Transcribe everything in the listing below exactly, except the pictures.

------------------------------------------------------------------------

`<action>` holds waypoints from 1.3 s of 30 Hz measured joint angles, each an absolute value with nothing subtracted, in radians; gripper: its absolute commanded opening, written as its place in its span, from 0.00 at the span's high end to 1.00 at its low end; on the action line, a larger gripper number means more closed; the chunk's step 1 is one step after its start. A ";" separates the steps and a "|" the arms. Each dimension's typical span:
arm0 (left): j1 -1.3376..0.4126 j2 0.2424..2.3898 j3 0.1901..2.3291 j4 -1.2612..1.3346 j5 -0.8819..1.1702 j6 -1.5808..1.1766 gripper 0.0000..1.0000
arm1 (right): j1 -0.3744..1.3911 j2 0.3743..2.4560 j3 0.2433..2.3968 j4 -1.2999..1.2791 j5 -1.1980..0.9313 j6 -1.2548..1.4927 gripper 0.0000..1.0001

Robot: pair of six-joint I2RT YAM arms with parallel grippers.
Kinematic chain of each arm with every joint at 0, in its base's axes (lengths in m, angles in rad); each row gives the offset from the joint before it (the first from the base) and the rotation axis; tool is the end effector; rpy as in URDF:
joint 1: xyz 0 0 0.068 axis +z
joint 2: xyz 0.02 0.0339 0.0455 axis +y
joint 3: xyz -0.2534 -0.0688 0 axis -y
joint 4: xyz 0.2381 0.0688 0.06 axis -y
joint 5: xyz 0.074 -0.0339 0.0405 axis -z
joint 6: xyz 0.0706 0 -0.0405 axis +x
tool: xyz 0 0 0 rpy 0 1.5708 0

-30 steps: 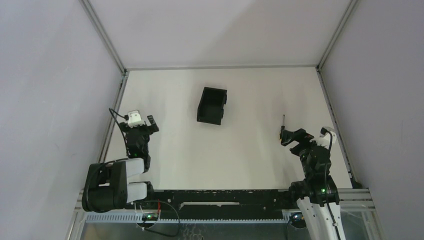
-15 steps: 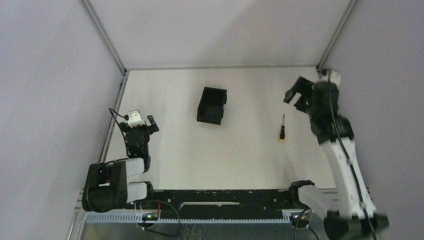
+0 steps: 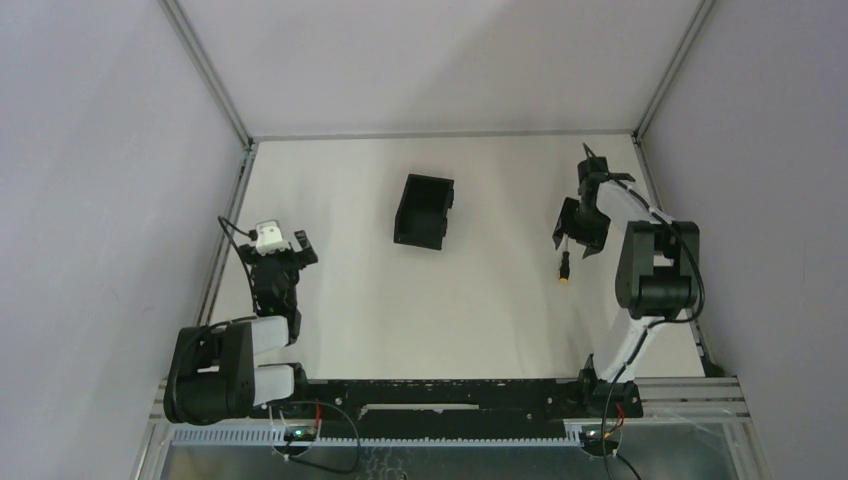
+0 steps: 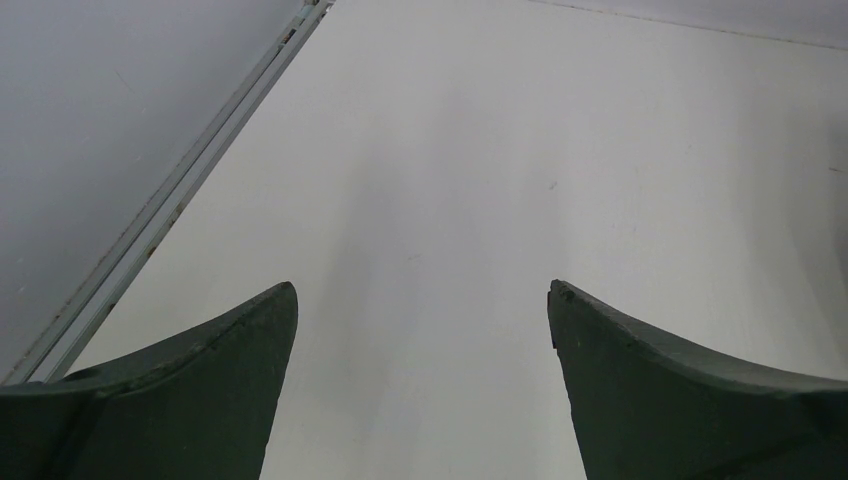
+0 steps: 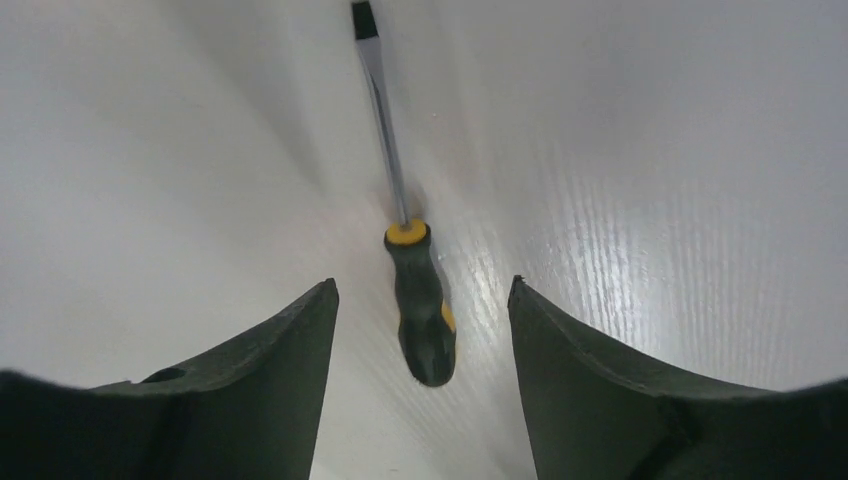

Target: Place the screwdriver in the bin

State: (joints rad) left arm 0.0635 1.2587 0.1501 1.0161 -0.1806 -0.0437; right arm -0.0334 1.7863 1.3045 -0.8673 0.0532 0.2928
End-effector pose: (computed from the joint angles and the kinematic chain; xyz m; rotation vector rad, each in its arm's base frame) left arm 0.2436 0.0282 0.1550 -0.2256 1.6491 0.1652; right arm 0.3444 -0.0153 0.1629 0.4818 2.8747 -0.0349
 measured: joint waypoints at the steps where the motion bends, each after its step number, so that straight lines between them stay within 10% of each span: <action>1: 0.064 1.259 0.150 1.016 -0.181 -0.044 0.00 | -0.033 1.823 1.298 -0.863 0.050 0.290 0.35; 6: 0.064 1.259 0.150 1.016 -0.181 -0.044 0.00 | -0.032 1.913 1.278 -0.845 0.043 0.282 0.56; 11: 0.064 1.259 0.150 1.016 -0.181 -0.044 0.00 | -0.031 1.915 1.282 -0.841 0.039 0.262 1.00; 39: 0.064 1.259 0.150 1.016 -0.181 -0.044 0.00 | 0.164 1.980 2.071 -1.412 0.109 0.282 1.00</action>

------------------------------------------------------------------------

*Answer space:*
`<action>` holds waypoints from 1.3 s of 30 Hz measured joint angles, each an absolute value with nothing subtracted, in radians; gripper: its absolute commanded opening, written as its place in its span, from 0.00 at the span's high end to 1.00 at its low end; on the action line, a larger gripper number means more closed; the chunk's step 1 is one step after its start. A ";" separates the steps and a "|" the arms. Each dimension's typical span:
arm0 (left): j1 -1.3376..0.4126 j2 0.2424..2.3898 j3 0.1901..2.3291 j4 -1.2612..1.3346 j5 -0.8819..1.1702 j6 -1.5808..1.1766 gripper 0.0000..1.0000
arm1 (right): j1 -0.3744..1.3911 j2 0.3743..2.4560 j3 0.2433..2.3968 j4 -1.2999..1.2791 j5 -1.1980..0.9313 j6 -1.2548..1.4927 gripper 0.0000..1.0001

Robot: pair of six-joint I2RT YAM arms with parallel grippers.
Kinematic chain of each arm with every joint at 0, in its base's axes (lengths in m, angles in rad); each row gives the offset from the joint before it (the first from the base) and the rotation axis; tool is the end effector; rpy as in URDF:
joint 1: xyz 0 0 0.068 axis +z
joint 2: xyz 0.02 0.0339 0.0455 axis +y
joint 3: xyz -0.2534 -0.0688 0 axis -y
joint 4: xyz 0.2381 0.0688 0.06 axis -y
joint 5: xyz 0.074 -0.0339 0.0405 axis -z
joint 6: xyz 0.0706 0 -0.0405 axis +x
tool: xyz 0 0 0 rpy 0 1.5708 0

-30 steps: 
-15 steps: 
+0 steps: 
+0 steps: 
+0 steps: 

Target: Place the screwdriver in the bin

State: (joints rad) left arm 0.0635 1.2587 0.1501 1.0161 -0.1806 -0.0437; right arm -0.0334 1.7863 1.3045 -0.8673 0.0532 0.2928
End-effector pose: (computed from the joint angles and the kinematic chain; xyz m; rotation vector rad, each in its arm's base frame) left arm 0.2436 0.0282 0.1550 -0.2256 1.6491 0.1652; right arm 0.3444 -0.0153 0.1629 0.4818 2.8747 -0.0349
 measured: joint waypoints at the steps where the motion bends, each after its step number, so that straight lines between them stay within 10% of each span: <action>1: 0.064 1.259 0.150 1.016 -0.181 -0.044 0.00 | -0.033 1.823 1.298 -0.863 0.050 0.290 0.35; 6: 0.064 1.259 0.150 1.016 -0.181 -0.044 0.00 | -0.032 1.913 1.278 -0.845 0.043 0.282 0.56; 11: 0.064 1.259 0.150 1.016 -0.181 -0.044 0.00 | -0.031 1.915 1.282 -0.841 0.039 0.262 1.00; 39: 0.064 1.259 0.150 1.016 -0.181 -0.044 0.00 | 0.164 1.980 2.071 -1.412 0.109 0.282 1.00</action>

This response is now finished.